[[ Dataset extract, beginning ]]

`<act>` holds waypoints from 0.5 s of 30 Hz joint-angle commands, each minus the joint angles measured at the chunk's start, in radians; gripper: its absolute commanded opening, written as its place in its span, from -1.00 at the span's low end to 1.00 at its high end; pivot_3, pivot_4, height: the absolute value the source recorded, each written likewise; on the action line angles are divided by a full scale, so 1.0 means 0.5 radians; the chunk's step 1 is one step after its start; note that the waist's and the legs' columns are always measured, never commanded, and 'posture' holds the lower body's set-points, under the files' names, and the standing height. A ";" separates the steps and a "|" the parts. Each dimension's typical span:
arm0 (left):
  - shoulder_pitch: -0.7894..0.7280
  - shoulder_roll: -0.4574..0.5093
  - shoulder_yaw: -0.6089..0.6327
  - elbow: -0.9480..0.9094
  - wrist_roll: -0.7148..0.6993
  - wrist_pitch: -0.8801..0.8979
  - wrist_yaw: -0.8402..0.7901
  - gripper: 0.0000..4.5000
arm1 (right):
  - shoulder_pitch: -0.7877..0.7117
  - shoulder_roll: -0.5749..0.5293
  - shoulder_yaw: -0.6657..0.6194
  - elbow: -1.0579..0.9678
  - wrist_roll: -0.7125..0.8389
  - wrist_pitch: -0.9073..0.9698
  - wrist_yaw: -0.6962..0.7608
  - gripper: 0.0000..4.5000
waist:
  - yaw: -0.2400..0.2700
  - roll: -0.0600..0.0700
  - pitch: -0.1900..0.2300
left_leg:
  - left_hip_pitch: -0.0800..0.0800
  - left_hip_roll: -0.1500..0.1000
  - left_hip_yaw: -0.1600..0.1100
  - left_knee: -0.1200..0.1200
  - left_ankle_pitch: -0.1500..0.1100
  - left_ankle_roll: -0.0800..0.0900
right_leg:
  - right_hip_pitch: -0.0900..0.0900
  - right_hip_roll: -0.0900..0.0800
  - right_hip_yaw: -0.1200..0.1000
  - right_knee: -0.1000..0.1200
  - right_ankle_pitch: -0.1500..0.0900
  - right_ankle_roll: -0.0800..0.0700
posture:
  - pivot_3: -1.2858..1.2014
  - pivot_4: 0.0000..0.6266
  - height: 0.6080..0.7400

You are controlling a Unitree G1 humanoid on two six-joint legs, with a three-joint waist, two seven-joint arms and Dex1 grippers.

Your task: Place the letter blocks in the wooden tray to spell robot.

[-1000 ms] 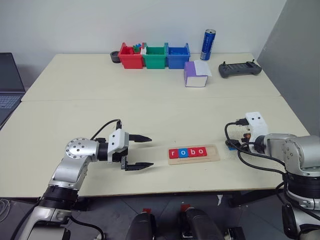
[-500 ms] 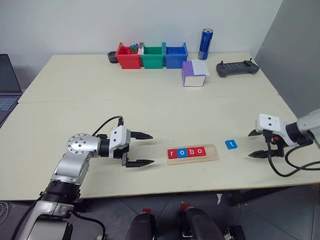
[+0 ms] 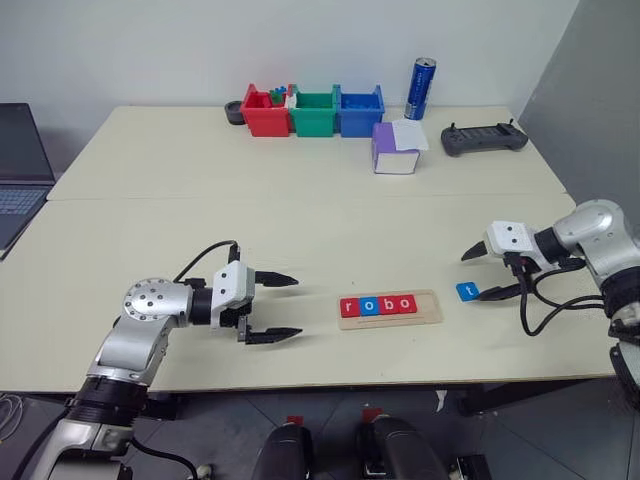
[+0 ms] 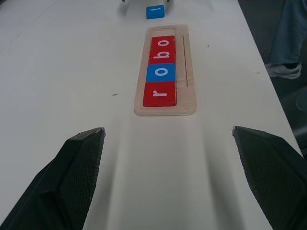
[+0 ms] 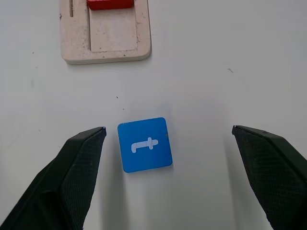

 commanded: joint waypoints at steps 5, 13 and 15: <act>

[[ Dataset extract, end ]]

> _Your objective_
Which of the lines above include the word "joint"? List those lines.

> _Output for this exercise_
`<act>` holds waypoints from 0.5 s of 30 Hz joint-angle commands, each minus the joint angles measured at the chunk's start, in radians; gripper: its absolute commanded opening, written as its place in its span, from -1.00 at the span's low end to 1.00 at its high end; pivot_3, pivot_4, height: the absolute value the source recorded, each written likewise; on the action line angles are divided by a full scale, so 1.0 means 0.5 radians; the chunk's step 1 is one step after its start; note that the waist's and the legs' columns are always measured, never commanded, and 'posture' holds the lower body's set-points, under the files' names, and the standing height. A ";" separates the steps and a "|" the parts. Each dimension's typical span:
You are controlling a Unitree G1 humanoid on two six-joint legs, with a three-joint waist, two seven-joint arms and Dex1 grippers.
 commanded: joint waypoints at steps 5, 13 and 15: <act>

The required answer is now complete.